# REQUIRED WORK:
Two lines mark the range in the entries below: the one holding "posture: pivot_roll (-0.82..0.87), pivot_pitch" and the one holding "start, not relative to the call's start". Set down those two and all lines between them, exactly.

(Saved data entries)
★ ★ ★ ★

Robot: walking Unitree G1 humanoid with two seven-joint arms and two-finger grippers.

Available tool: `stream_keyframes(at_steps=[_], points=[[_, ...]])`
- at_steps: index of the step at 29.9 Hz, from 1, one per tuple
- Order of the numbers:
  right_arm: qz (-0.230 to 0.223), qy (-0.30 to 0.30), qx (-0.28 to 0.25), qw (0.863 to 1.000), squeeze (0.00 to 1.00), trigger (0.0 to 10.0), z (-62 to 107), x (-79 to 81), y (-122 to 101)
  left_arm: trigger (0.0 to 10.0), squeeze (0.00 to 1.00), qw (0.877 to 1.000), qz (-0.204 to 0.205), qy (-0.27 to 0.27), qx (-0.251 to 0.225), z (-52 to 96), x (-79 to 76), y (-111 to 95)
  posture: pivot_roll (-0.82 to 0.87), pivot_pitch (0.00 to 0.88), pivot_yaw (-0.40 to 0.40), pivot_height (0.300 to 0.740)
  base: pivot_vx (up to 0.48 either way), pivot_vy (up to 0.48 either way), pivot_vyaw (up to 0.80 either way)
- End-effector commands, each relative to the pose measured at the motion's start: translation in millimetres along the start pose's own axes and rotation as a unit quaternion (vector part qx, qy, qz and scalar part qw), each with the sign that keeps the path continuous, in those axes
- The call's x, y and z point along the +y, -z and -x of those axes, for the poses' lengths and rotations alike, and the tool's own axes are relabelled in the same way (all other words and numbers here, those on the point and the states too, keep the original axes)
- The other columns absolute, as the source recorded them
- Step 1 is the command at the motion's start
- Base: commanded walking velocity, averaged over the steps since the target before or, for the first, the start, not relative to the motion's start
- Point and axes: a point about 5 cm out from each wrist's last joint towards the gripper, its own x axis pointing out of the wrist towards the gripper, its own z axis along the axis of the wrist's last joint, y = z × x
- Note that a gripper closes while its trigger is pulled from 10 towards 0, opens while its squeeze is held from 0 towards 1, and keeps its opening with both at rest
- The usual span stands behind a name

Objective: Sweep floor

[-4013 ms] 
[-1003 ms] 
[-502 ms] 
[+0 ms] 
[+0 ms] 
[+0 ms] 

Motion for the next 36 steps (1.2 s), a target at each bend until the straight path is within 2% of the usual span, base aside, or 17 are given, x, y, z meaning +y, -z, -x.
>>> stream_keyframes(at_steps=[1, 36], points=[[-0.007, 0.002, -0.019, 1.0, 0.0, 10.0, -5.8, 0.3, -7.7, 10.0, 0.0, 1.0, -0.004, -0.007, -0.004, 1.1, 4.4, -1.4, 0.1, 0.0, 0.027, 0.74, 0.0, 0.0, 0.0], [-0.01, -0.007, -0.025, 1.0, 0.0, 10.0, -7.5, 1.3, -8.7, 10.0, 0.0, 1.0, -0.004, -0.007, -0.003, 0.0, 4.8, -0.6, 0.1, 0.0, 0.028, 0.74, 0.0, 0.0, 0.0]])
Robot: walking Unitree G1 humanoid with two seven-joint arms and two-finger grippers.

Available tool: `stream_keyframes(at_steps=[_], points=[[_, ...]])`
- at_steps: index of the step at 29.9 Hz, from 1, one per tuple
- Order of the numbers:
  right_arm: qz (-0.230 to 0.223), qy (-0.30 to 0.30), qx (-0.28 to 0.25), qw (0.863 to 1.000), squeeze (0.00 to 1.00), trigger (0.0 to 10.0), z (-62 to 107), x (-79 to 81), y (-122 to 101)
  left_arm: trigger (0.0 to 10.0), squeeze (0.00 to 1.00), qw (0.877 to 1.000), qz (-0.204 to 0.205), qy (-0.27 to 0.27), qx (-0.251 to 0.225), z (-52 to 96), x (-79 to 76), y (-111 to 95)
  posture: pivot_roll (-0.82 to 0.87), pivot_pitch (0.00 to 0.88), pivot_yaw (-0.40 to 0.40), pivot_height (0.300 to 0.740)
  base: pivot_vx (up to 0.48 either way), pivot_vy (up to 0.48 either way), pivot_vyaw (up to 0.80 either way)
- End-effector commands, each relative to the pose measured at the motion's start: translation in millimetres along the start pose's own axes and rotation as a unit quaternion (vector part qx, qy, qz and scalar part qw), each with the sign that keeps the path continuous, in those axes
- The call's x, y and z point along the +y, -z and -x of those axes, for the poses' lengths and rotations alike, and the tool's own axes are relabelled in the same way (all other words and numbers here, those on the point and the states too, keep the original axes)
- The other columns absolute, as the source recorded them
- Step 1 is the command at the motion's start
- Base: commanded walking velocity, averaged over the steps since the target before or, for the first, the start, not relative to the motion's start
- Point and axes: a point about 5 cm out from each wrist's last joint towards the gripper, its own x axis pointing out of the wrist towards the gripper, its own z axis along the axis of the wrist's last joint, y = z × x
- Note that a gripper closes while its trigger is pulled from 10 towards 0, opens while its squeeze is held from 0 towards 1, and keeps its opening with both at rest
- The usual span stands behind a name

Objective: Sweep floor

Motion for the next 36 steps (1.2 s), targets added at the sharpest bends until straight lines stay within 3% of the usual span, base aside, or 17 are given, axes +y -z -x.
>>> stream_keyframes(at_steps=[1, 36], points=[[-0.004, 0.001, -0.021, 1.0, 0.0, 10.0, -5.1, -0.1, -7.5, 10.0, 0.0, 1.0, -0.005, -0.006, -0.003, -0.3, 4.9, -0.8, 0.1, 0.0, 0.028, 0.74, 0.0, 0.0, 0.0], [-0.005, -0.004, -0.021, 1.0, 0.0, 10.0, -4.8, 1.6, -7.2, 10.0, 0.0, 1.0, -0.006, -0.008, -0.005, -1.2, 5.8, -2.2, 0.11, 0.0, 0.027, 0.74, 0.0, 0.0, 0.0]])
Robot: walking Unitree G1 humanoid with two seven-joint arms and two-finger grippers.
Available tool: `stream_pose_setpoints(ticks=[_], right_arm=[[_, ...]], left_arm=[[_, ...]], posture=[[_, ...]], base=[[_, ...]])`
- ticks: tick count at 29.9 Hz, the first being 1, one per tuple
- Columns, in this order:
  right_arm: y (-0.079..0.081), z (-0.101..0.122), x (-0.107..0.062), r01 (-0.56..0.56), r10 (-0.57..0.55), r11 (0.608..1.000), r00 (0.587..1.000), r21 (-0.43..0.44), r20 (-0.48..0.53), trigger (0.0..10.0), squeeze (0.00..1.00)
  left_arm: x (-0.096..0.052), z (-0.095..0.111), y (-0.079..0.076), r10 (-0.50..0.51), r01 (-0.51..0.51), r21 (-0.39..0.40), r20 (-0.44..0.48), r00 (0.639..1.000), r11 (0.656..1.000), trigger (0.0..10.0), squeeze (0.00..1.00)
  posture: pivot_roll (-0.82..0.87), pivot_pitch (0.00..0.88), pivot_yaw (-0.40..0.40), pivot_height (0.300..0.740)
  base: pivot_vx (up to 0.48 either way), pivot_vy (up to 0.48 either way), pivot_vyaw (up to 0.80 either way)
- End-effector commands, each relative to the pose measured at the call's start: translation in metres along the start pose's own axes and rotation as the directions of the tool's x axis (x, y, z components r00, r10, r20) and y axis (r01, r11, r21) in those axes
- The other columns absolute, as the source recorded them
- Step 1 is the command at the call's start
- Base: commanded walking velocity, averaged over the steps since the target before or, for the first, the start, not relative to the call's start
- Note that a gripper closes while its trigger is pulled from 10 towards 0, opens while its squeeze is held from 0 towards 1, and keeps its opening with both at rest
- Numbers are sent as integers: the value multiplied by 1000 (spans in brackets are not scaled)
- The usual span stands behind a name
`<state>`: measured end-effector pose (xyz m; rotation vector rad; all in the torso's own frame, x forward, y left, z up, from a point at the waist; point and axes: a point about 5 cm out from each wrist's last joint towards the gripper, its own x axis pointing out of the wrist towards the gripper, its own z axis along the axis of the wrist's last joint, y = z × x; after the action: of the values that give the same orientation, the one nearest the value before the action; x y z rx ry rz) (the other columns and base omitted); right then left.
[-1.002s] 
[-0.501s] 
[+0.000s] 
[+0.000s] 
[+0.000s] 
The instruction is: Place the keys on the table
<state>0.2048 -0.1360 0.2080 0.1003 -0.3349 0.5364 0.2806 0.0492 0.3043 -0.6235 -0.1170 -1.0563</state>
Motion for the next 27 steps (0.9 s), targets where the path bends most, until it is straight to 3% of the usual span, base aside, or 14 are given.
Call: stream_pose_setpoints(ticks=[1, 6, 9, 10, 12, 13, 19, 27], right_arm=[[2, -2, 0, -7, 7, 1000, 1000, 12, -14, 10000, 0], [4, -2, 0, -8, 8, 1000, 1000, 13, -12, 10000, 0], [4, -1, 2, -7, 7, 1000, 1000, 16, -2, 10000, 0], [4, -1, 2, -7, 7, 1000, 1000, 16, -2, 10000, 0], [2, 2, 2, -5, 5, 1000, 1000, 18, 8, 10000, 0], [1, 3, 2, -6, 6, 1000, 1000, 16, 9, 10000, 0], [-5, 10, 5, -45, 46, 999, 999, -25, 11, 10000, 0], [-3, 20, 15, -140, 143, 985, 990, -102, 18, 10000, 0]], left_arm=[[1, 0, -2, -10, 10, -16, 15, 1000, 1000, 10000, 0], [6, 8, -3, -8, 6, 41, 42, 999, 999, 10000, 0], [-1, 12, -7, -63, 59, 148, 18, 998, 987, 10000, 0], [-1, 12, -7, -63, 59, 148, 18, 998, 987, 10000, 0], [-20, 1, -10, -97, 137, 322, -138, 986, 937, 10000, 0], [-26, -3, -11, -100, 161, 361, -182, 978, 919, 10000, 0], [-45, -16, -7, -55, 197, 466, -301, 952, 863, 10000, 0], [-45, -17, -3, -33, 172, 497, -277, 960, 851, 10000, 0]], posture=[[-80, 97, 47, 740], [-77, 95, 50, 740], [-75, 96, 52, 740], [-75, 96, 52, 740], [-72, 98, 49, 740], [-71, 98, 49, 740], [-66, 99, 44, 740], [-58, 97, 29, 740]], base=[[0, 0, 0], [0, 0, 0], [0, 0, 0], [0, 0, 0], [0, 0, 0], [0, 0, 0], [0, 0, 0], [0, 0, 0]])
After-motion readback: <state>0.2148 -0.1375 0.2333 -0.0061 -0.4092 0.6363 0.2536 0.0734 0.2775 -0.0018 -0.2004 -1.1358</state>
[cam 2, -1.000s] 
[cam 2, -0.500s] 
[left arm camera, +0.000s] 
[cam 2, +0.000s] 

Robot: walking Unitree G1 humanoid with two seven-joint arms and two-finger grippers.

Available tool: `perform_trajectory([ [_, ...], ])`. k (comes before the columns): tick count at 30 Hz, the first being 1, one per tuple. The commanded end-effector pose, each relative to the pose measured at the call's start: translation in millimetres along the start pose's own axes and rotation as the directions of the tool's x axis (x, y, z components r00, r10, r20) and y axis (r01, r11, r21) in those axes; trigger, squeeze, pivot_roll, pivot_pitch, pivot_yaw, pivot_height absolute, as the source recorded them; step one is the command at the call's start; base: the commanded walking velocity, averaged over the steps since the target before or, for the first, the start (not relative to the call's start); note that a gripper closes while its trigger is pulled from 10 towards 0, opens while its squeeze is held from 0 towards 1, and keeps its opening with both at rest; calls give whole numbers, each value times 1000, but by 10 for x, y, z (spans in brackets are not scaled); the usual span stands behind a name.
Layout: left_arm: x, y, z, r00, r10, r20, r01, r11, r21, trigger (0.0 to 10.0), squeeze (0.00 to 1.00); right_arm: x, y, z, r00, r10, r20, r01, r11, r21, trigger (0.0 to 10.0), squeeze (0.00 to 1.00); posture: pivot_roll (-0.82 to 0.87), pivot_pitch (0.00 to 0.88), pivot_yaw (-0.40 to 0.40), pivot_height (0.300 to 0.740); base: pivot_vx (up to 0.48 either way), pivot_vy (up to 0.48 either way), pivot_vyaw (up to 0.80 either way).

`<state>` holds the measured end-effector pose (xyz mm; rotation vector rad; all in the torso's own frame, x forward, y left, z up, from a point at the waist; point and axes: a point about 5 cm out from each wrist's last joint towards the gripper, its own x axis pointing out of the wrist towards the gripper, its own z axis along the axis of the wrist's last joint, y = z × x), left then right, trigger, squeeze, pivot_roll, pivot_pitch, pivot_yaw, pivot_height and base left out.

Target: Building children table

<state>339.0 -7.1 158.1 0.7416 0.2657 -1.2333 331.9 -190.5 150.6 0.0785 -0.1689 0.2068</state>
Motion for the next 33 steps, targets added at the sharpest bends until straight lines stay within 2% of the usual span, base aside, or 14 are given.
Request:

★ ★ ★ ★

# EXERCISE SOLUTION:
  posture: pivot_roll (-0.82..0.87), pivot_pitch (0.00..0.88), pivot_yaw (-0.40..0.40), pivot_height (0.300..0.740)
  base: pivot_vx (up to 0.48 either way), pivot_vy (up to 0.48 either way), pivot_vyaw (up to 0.80 either way)
- End-effector commands, each relative to the pose measured at the call's start: translation in metres along the start pose's own axes and rotation as the directions of the tool's x axis (x, y, z components r00, r10, r20) and y axis (r01, r11, r21) in those axes
- The other columns absolute, as the source recorded them
- Step 1 is the command at the call's start
- Base: commanded walking velocity, averaged over the steps since the target before or, for the first, the start, not relative to the call's start

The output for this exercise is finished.